Copy task for the material below: print the line with "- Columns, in" and every line after it to the end, exactly as written, without the pictures.

-- Dataset extract --
■ ■ ■ ■ ■

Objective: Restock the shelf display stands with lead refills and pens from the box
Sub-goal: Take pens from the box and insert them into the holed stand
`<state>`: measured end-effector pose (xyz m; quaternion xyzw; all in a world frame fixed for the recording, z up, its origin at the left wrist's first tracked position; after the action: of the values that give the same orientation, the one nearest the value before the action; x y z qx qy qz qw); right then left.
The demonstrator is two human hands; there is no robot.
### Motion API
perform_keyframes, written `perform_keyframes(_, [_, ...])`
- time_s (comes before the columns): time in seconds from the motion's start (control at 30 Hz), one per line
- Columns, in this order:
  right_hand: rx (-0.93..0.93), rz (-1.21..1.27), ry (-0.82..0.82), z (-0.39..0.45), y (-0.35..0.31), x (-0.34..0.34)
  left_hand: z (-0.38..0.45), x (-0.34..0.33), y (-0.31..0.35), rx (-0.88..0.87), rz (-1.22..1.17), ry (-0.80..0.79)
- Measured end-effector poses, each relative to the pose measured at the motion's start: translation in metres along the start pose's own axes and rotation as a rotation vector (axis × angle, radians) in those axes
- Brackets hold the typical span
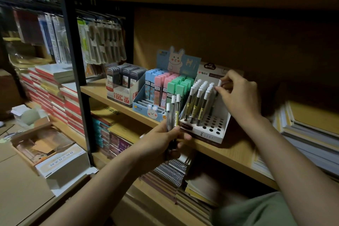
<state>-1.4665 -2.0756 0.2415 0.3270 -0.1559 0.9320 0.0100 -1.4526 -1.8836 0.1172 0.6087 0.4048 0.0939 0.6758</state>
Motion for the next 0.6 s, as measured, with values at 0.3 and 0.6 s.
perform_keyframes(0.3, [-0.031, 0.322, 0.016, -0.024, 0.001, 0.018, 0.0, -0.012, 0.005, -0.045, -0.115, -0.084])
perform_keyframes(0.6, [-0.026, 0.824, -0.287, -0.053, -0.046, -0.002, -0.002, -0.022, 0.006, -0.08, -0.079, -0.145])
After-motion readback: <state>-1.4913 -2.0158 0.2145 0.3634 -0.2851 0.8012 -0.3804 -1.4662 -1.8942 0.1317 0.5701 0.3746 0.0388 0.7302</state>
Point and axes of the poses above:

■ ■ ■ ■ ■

-- Result --
- Columns, in this order:
  right_hand: rx (-0.93..0.93), rz (-1.21..1.27), ry (-0.82..0.82), z (-0.39..0.45), y (-0.35..0.31), x (-0.34..0.34)
  left_hand: z (-0.38..0.45), x (-0.34..0.33), y (-0.31..0.35), rx (-0.88..0.87), rz (-1.22..1.17), ry (-0.80..0.79)
- Measured end-effector poses, each relative to the pose measured at the motion's start: translation in metres along the start pose's own axes and rotation as a rotation vector (axis × angle, radians) in those axes
- Brackets hold the typical span
<state>-1.4665 -2.0756 0.2415 0.3270 -0.1559 0.9320 0.0100 -1.4526 -1.8836 0.1172 0.6087 0.4048 0.0939 0.6758</state>
Motion for the next 0.6 s, as measured, with values at 0.3 and 0.6 s.
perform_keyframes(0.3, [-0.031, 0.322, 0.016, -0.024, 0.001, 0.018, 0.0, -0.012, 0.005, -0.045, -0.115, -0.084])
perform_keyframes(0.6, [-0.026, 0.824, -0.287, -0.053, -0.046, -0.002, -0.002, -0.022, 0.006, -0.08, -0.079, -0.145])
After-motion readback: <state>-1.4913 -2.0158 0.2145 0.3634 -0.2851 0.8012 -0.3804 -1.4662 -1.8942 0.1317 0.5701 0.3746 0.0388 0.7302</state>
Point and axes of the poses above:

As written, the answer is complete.